> What you need to do
Write how many lines in the records below include the string "coordinates". No other text should be given.

> Records contained in a dataset
= = = = =
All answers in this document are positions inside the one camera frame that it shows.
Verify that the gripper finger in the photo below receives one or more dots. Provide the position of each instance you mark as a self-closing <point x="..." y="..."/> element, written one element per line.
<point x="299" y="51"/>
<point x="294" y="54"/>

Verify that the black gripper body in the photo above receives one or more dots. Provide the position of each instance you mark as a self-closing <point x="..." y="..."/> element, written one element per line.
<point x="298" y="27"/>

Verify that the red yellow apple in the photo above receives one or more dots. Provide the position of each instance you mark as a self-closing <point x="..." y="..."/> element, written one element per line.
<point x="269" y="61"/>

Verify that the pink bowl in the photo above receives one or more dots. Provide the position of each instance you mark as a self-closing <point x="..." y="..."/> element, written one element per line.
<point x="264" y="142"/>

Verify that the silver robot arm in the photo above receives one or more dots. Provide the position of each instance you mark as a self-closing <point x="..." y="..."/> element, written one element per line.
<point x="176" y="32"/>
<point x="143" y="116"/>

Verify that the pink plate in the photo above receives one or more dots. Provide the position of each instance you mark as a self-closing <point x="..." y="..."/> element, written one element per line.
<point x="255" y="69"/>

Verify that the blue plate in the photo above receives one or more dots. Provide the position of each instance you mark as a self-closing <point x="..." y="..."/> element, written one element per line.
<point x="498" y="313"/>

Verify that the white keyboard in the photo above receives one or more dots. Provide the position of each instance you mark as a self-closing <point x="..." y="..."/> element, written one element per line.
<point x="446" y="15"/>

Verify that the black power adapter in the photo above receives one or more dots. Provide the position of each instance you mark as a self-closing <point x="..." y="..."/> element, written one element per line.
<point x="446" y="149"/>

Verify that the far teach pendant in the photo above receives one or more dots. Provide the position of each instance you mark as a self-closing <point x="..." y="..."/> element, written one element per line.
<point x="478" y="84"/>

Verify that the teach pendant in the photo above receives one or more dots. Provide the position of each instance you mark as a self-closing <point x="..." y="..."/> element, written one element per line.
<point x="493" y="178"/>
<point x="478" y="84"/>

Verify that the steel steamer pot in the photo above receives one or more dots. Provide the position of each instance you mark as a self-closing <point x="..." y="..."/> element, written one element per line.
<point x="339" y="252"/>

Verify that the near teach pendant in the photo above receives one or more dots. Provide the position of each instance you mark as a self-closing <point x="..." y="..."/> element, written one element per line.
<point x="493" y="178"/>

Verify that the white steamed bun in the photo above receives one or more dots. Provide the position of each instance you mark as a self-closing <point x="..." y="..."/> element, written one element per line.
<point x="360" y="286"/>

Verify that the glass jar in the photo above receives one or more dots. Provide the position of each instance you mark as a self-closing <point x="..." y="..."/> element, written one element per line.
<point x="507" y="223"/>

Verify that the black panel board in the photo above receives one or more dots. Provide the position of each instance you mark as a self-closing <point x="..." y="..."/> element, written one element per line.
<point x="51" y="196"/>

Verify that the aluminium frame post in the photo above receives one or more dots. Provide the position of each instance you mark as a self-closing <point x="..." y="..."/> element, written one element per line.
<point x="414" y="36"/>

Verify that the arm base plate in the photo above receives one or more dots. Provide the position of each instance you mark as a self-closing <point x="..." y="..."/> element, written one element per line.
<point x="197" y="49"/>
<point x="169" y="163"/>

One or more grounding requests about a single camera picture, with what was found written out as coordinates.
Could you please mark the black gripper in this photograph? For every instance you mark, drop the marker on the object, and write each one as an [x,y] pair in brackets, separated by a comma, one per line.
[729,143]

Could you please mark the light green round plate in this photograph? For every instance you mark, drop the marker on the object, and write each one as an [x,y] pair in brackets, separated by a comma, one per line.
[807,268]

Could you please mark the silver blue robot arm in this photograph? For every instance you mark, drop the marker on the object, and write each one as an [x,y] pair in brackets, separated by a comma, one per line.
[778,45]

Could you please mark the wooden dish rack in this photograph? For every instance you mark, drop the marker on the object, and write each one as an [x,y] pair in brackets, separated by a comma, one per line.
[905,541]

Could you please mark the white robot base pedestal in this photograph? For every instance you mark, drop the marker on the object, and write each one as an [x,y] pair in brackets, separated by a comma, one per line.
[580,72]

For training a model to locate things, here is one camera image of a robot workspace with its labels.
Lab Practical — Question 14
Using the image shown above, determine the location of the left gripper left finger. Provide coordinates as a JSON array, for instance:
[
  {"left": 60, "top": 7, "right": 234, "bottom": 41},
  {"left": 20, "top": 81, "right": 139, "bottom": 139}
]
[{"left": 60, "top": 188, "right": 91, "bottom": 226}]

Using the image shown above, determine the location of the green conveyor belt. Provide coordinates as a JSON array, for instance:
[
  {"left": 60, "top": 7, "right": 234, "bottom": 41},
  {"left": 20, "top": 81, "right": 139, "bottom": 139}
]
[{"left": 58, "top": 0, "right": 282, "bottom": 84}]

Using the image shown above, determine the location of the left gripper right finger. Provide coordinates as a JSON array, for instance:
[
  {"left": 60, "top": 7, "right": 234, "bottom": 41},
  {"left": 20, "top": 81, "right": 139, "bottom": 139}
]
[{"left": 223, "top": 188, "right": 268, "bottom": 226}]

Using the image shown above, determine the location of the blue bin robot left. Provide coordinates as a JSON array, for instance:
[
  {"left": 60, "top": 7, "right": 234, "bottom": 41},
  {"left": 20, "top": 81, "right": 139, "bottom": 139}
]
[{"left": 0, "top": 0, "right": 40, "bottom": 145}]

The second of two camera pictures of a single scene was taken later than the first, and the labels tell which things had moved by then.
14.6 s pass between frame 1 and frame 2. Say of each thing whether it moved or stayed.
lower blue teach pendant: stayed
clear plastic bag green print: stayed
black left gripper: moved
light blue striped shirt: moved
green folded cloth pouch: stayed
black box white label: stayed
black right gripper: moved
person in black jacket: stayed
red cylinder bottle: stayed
= = = = =
> Exercise answer
5